UNITED STATES DISTRICT COURT FOR THE EASTERN DISTRICT OF PENNSYLVANIA


December 11, 1997

JOHN GATTO
v.
UNITED STATES OF AMERICA

JAY C. WALDMAN, J.

The opinion of the court was delivered by: WALDMAN

MEMORANDUM ORDER

Petitioner was charged in eight counts of a 116 count indictment against multiple defendants with the manufacture and distribution of multi-kilogram quantities of methamphetamine and conspiring to do so over a two-year period. The indictment charges that petitioner and codefendant Lawrence Pirollo were partners and organizers, supervisors or managers in a substantial drug trafficking operation. Pursuant to an agreement with the government, petitioner pled guilty on November 4, 1992 to one count charging that he engaged in a continuing criminal enterprise ("CCE") in violation of 21 U.S.C. § 848. The government agreed to a dismissal of all other charges against petitioner and not to prosecute him further for any offenses related to the CCE activity prior to the agreement except any murder, attempted murder or crime of physical violence. Petitioner was sentenced to a period of 240 months of imprisonment, the minimum sentence mandated by statute, to be followed by five years of supervised release.

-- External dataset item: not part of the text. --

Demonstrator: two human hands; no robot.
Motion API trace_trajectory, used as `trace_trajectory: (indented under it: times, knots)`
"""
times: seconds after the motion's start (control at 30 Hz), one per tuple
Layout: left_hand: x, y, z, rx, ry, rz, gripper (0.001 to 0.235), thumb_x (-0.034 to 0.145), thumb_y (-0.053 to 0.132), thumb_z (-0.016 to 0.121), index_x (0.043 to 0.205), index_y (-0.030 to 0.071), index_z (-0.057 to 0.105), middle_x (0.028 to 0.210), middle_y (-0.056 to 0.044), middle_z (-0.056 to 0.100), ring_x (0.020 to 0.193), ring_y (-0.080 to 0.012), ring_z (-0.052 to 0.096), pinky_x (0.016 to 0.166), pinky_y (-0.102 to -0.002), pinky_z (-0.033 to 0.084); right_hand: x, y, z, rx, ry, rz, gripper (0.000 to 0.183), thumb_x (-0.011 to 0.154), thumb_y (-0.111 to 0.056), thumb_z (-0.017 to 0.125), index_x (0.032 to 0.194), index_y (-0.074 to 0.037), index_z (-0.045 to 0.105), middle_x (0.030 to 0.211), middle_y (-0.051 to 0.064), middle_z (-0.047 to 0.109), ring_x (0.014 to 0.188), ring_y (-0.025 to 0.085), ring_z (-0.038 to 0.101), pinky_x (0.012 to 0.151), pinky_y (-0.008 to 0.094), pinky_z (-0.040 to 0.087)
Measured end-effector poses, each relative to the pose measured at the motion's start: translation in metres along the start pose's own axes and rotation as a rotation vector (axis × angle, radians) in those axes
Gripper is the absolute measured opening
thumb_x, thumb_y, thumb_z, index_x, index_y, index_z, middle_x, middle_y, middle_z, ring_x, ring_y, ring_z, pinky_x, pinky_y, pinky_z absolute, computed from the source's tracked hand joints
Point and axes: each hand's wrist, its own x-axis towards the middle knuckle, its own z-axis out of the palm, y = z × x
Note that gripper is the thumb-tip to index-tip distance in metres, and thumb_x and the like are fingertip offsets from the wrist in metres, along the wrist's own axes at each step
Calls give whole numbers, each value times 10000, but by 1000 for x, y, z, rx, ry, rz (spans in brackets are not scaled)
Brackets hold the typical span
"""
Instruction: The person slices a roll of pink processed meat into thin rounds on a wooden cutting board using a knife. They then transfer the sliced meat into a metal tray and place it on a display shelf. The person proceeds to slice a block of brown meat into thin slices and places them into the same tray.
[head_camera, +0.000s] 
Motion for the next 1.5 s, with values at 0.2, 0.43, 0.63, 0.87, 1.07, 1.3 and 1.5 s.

 On August 11, 1997, the court denied petitioner's petition to vacate, set aside or correct his sentence pursuant to 28 U.S.C. § 2255. Presently before the court is petitioner's Motion for Reconsideration. The motion, however, does not actually appear to be one for reconsideration of the numerous issues presented by petitioner in his petition and addressed by the court in its 26 page memorandum opinion. Rather, in this motion petitioner questions the constitutionality of mandatory sentencing requirements and the fairness of the criminal justice system, particularly certain perceived prosecutorial practices.

 As best as the court can discern, petitioner now argues essentially that the statute mandating minimum sentences in drug cases violates his Fifth Amendment right to due process insofar as it effectively precludes a downward departure for extraordinary rehabilitative efforts, which petitioner contends and the court assumes he has made, because this is "unreasonable, arbitrary and capricious." He also argues that 18 U.S.C. § 3553(f), the so-called safety valve provision, is similarly "unconstitutional" insofar as it precludes a departure for a defendant who has made extraordinary rehabilitative efforts but was a manager or supervisor while permitting such a departure for "similarly situated" defendants for whom a mandatory minimum sentence was not triggered. Petitioner also suggests that it is unfair that worse drug offenders have averted mandatory minimum sentences pursuant to § 3553(e) motions by providing substantial assistance to the government which he did not do only because of fear for his safety and that of his family.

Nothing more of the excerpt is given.